Role of Vomp Adhesins in Bartonella quintana Pathogenesis
Joanna MacKichan, UC-San Francisco
Biomedical and Clinical Sciences
2005
Background: Bartonella quintana (BQ) is a louse-borne pathogen that can persist for months in the human bloodstream. BQ causes opportunisticinfections in HIV-infectedpatients, producing relapsing fever (trench fever),endocarditis, bacillary angiomatosis, and chronic bacteremia. Relapsing and/or chronic bloodstream infection occurs in patients at all stages of HIV infection and can last for months to more than a year, causing debilitating and even fatal sequelae. When BQ gains access to the human bloodstream, some bacteria remain free and some invade and reside within red blood cells. An additional persistence strategy is suggested by the relapsing pattern of fever observed during BQ infection: phase variation of antigenic surface proteins, enabling escape from the host immune system. Recently, our lab demonstrated that a novel family of BQ outer membrane protein (OMP) adhesins, designated Vomp (Variably-expressed OMP), undergoes phase variation. The four Vomp, homologous to the adhesin YadA from Yersinia, were expressed in the strain (a clinical isolate, JK-31) used to inoculate our animal model, but were no longer expressed in isolates from the bloodstream 70 days post-inoculation. Preliminary data suggest that the Vomp are major virulence factors, with collagen binding and autoaggregation functions.
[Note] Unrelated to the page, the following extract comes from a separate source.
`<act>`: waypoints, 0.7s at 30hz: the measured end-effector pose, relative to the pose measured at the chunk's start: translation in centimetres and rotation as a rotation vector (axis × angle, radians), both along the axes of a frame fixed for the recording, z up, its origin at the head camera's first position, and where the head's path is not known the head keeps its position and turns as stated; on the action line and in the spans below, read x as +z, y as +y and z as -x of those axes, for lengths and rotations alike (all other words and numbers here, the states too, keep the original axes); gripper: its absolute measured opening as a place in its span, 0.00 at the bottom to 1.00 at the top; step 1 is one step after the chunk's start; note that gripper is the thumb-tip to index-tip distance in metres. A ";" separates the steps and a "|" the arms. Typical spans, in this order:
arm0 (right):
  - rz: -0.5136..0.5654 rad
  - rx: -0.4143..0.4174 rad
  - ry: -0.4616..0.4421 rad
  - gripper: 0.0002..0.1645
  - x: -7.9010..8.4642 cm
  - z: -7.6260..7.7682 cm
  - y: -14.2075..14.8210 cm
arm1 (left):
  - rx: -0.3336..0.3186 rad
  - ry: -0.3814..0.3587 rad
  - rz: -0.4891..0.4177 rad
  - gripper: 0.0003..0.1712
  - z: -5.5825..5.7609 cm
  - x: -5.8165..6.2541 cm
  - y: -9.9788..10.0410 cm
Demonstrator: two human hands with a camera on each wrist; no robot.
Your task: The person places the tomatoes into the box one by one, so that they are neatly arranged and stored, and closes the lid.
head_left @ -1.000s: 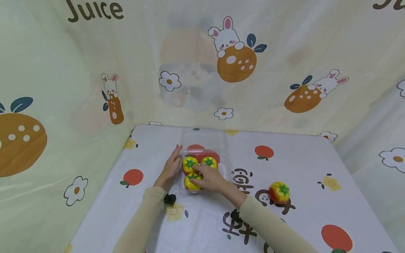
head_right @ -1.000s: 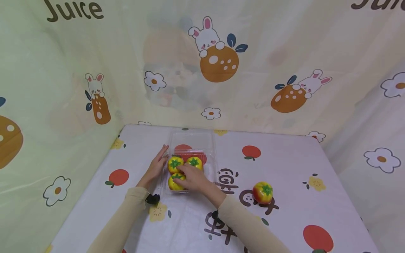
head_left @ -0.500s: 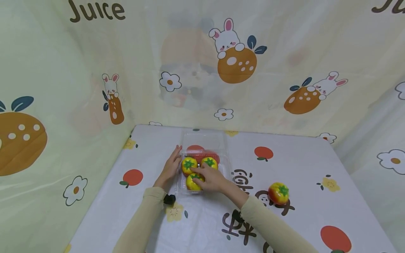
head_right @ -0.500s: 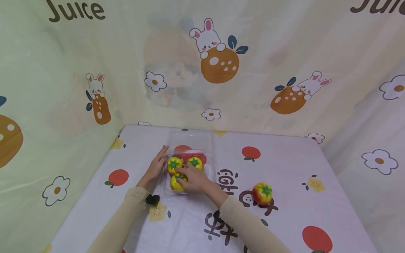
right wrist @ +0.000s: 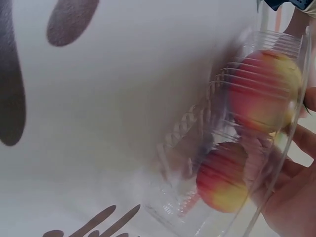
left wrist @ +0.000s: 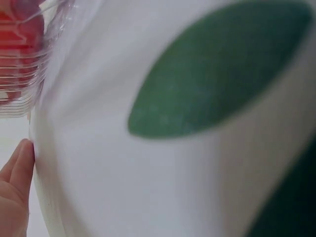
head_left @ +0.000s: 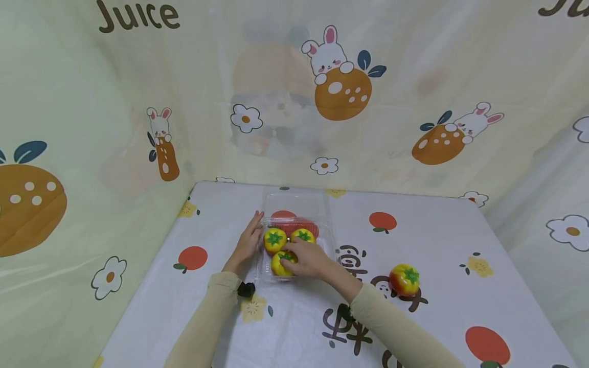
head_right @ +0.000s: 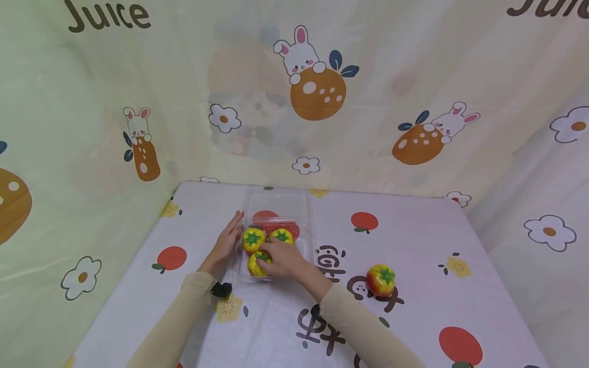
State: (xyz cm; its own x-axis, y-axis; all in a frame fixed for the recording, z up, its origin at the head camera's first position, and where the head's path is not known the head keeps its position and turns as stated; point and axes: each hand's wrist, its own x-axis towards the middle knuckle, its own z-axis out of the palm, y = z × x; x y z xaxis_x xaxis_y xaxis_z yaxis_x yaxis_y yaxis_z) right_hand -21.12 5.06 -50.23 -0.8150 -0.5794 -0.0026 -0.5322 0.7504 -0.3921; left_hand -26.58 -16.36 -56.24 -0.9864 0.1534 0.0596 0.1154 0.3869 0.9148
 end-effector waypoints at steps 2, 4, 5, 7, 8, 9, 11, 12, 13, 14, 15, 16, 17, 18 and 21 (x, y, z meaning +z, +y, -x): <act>0.000 -0.014 -0.002 0.26 -0.1 0.0 0.1 | 0.001 0.004 -0.002 0.31 0.0 0.0 0.0; 0.004 -0.026 -0.004 0.25 -0.2 -0.1 0.1 | 0.003 0.007 -0.004 0.31 0.0 0.0 0.0; 0.005 -0.030 -0.006 0.25 -0.3 0.0 0.1 | 0.002 0.007 -0.006 0.31 0.0 0.0 0.0; 0.012 -0.033 -0.012 0.25 -0.4 0.0 0.0 | 0.004 0.004 -0.001 0.31 0.0 0.0 0.1; 0.007 -0.030 -0.010 0.25 -0.4 0.0 0.0 | 0.007 0.003 0.001 0.31 -0.1 0.1 0.1; 0.006 -0.027 -0.007 0.25 -0.5 0.0 0.0 | 0.007 0.002 0.006 0.31 0.0 0.0 0.1; 0.004 -0.018 0.006 0.24 -0.7 0.1 0.0 | 0.011 0.002 0.011 0.31 0.0 0.0 0.1; 0.002 -0.014 0.015 0.24 -0.8 0.1 0.0 | 0.013 0.005 0.011 0.31 0.0 0.1 0.1; -0.002 -0.008 0.028 0.23 -0.9 0.1 0.0 | 0.013 0.005 0.009 0.31 0.0 0.1 0.1; -0.009 0.000 0.043 0.22 -1.0 0.1 0.0 | 0.014 0.010 0.007 0.31 0.0 0.0 0.1; -0.012 0.007 0.058 0.22 -1.0 0.0 0.0 | 0.014 0.015 0.004 0.30 0.1 0.0 0.1; -0.018 0.015 0.075 0.22 -1.1 0.0 0.1 | 0.015 0.021 0.001 0.30 0.1 0.0 0.1; -0.026 0.022 0.093 0.22 -1.2 0.0 0.1 | 0.016 0.025 0.001 0.30 0.2 -0.1 0.1; -0.032 0.028 0.107 0.23 -1.3 -0.1 0.1 | 0.012 0.030 0.001 0.30 0.3 -0.2 0.1; -0.040 0.038 0.132 0.26 -1.3 -0.2 0.2 | 0.013 0.034 -0.002 0.30 0.4 -0.4 0.1</act>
Methods: Using a negative selection method, we constructed a vomp null mutant in BQ. A mutagenic plasmid, containing sequences flanking the vomp locus, was conjugated into JK-31, and colonies containing the integrated plasmid were selected. A subsequent selection, for strains that had lost the integrated plasmid, was performed. Approximately one third of the strains had lost the vomp locus along with the plasmid. The vomp null mutant was verified by colony PCR, Western, and Southern blot. The mutant is currently being complemented, both with each of the genes individually (with their native promoters), and with the entire vomp locus. In each case, the complementing gene or region is being amplified by PCR and cloned into the replicating plasmid pANT3. An autoaggregation assay, to determine the rate at which BQ falls out of suspension, was done for the mutant as well. The vomp null mutant was then tested for virulence in an animal model in which BQ wild type inoculation results in bloodstream infection 100% of the time.
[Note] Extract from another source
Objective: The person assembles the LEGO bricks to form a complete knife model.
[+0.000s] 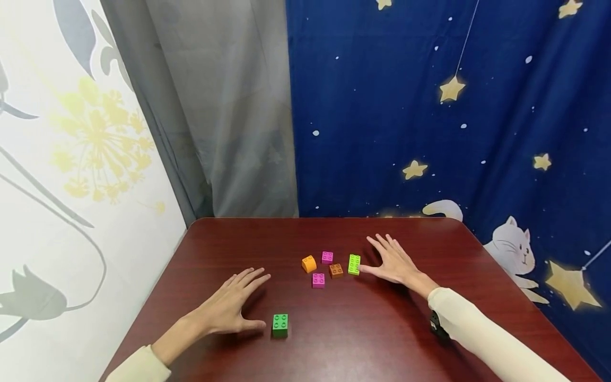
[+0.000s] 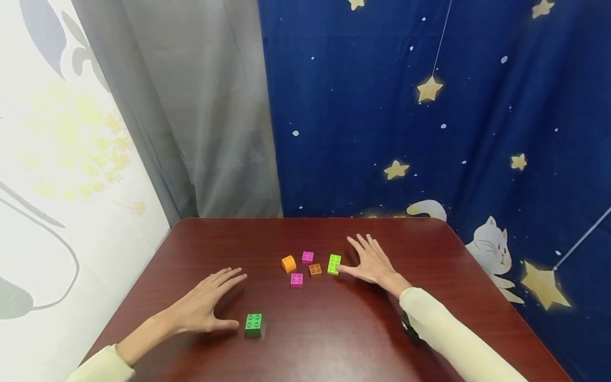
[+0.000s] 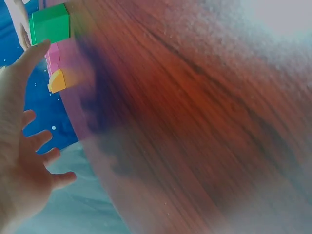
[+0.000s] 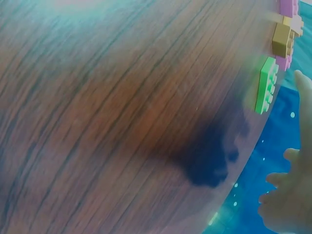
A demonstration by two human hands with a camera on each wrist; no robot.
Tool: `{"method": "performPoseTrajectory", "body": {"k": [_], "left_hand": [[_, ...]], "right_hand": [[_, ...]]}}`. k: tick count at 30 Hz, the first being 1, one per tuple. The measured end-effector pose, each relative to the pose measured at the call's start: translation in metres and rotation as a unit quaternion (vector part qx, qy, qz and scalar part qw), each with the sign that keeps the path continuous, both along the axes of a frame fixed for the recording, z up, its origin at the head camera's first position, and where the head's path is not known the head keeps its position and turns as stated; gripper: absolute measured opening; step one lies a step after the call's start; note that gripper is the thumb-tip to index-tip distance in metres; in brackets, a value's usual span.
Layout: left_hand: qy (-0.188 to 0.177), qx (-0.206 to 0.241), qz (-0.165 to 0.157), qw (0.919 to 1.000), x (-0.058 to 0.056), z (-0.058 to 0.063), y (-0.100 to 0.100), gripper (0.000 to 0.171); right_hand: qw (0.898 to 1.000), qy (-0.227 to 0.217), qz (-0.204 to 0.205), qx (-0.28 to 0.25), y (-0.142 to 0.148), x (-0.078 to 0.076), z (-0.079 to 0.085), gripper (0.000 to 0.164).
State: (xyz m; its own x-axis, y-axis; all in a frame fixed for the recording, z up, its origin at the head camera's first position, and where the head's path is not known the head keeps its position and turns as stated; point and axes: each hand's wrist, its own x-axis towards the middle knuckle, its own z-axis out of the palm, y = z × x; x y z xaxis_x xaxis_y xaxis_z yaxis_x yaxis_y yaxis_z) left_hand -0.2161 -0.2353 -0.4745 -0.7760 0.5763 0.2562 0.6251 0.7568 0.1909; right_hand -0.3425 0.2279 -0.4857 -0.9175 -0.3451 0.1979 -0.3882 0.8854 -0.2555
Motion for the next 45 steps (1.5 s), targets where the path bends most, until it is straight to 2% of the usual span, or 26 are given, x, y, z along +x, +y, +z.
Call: {"method": "performPoseTrajectory", "body": {"k": [8, 14, 18, 23, 28, 31, 40, 45], "left_hand": [[-0.027, 0.023, -0.030, 0.9989, -0.003, 0.001, 0.012, 0.097], [-0.070, 0.033, -0.051, 0.9957, -0.003, 0.001, 0.020, 0.087], [-0.090, 0.031, -0.059, 0.9937, 0.000, 0.000, 0.024, 0.084], [-0.084, 0.043, -0.074, 0.9927, 0.005, -0.002, 0.030, 0.080], [-0.063, 0.065, -0.098, 0.9911, 0.006, -0.005, 0.037, 0.068], [-0.064, 0.075, -0.107, 0.9894, 0.006, -0.006, 0.040, 0.061], [-0.092, 0.065, -0.083, 0.9901, 0.002, -0.008, 0.042, 0.041], [-0.120, 0.074, -0.068, 0.9877, 0.001, -0.008, 0.043, 0.036]], "right_hand": [[0.999, -0.012, 0.032, -0.018, -0.011, -0.003, -0.004, 0.102], [0.998, -0.031, 0.053, -0.033, -0.018, 0.000, -0.008, 0.102], [0.997, -0.035, 0.051, -0.042, -0.023, 0.002, -0.013, 0.098], [0.998, -0.031, 0.049, -0.037, -0.031, 0.002, -0.018, 0.091], [0.998, -0.025, 0.045, -0.039, -0.034, 0.001, -0.020, 0.079], [0.998, -0.019, 0.053, -0.041, -0.035, 0.001, -0.019, 0.071], [0.994, -0.029, 0.088, -0.051, -0.032, 0.004, -0.012, 0.055], [0.993, -0.042, 0.089, -0.072, -0.029, 0.004, -0.012, 0.062]]}}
Results: The vomp null mutant was confirmed by PCR, Western blot, and Southern blotting techniques. Complementation of the vomp null mutant with each of the individual vomp genes, or with the entire vomp locus, is currently ongoing. The vomp null mutant has been found to be defective for autoaggregation, suggesting that the Vomp function as autoadhesins. In addition, while every strain of wild type BQ that has been used to infect an animal model can be recovered from the bloodstream, the mutant could not be recovered. This confirms that the Vomp are important virulence factors, and are essential for infection.
Conclusion: This is the first time that targeted mutagenesis has been achieved in BQ. The lack of genetic tools has hindered the study of this emerging opportunistic pathogen. The vomp mutant has been found to be deficient for autoagglutination, a virulence phenotype, as well as for infection in an animal model. This suggests that the Vomp are important virulence factors for BQ. The vomp null mutant and complemented strains will be used to further address the role of the individual Vomp in BQ pathogenesis.